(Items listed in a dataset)
»»
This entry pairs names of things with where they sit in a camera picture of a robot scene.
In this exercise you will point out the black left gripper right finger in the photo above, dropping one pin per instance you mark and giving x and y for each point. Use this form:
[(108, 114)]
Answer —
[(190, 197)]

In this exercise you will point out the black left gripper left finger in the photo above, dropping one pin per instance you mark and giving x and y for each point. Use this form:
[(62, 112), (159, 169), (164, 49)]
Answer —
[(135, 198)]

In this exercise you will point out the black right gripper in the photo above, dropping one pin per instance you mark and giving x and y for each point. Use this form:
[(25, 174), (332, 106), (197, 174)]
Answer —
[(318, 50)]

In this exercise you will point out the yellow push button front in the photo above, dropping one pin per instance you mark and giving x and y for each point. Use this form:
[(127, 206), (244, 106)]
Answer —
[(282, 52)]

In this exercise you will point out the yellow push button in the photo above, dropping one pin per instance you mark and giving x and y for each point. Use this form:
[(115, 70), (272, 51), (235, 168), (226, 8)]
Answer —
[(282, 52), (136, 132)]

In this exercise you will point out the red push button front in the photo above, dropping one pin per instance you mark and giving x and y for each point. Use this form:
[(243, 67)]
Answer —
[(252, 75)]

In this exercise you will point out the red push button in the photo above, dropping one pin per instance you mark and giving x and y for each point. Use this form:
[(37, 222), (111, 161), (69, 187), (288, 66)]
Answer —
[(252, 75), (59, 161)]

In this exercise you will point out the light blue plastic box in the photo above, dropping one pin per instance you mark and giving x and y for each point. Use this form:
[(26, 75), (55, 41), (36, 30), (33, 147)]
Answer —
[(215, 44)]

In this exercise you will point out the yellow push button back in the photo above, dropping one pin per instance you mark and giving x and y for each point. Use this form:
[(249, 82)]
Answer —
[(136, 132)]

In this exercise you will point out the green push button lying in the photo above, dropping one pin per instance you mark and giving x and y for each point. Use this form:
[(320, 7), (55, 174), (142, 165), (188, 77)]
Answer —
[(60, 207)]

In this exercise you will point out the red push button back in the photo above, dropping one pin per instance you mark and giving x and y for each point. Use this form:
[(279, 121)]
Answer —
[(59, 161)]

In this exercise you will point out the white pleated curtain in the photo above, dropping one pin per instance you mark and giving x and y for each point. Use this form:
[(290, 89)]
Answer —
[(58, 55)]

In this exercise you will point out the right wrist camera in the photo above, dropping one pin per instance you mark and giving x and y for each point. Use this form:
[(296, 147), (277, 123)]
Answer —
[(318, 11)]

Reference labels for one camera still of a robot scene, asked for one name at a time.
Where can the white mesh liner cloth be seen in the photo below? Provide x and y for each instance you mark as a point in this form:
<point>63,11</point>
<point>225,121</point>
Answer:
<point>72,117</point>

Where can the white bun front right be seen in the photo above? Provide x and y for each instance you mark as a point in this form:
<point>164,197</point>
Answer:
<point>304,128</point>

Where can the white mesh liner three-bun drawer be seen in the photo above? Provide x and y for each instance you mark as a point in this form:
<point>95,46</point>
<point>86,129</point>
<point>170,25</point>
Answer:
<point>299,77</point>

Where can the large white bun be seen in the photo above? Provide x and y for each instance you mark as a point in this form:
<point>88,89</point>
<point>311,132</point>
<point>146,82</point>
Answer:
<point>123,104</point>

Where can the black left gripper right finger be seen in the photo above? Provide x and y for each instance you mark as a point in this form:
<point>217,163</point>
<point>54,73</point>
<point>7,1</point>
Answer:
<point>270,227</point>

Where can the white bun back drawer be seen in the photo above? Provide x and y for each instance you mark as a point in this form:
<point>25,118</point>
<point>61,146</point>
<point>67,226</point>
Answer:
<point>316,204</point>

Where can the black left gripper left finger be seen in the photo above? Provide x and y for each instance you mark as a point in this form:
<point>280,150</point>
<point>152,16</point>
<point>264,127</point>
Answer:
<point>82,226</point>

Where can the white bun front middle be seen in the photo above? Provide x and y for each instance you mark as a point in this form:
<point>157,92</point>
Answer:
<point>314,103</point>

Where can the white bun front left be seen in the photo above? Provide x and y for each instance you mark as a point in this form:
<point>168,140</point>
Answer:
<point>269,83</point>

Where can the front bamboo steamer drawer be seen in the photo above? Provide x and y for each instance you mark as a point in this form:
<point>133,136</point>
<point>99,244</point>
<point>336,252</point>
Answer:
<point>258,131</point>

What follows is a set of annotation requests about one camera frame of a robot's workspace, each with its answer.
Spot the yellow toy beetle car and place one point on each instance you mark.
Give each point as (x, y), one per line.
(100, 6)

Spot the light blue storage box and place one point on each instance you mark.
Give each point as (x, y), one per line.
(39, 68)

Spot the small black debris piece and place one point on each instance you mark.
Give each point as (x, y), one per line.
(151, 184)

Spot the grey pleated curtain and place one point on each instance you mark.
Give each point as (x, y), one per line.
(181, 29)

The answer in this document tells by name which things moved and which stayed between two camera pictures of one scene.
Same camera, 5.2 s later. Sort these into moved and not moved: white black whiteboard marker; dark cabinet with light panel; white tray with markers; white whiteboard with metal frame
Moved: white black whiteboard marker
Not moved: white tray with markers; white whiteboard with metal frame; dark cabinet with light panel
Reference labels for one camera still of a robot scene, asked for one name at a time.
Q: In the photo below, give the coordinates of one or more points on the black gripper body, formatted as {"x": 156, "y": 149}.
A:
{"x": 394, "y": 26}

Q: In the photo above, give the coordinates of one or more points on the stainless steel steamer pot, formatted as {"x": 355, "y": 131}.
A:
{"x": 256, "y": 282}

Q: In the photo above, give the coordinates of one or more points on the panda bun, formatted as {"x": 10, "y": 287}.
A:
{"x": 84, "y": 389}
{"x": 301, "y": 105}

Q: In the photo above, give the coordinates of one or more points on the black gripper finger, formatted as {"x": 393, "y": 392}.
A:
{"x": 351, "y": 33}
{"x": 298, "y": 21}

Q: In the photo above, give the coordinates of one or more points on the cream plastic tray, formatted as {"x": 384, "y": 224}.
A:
««
Count the lines of the records that contain the word "right". Give only the count.

5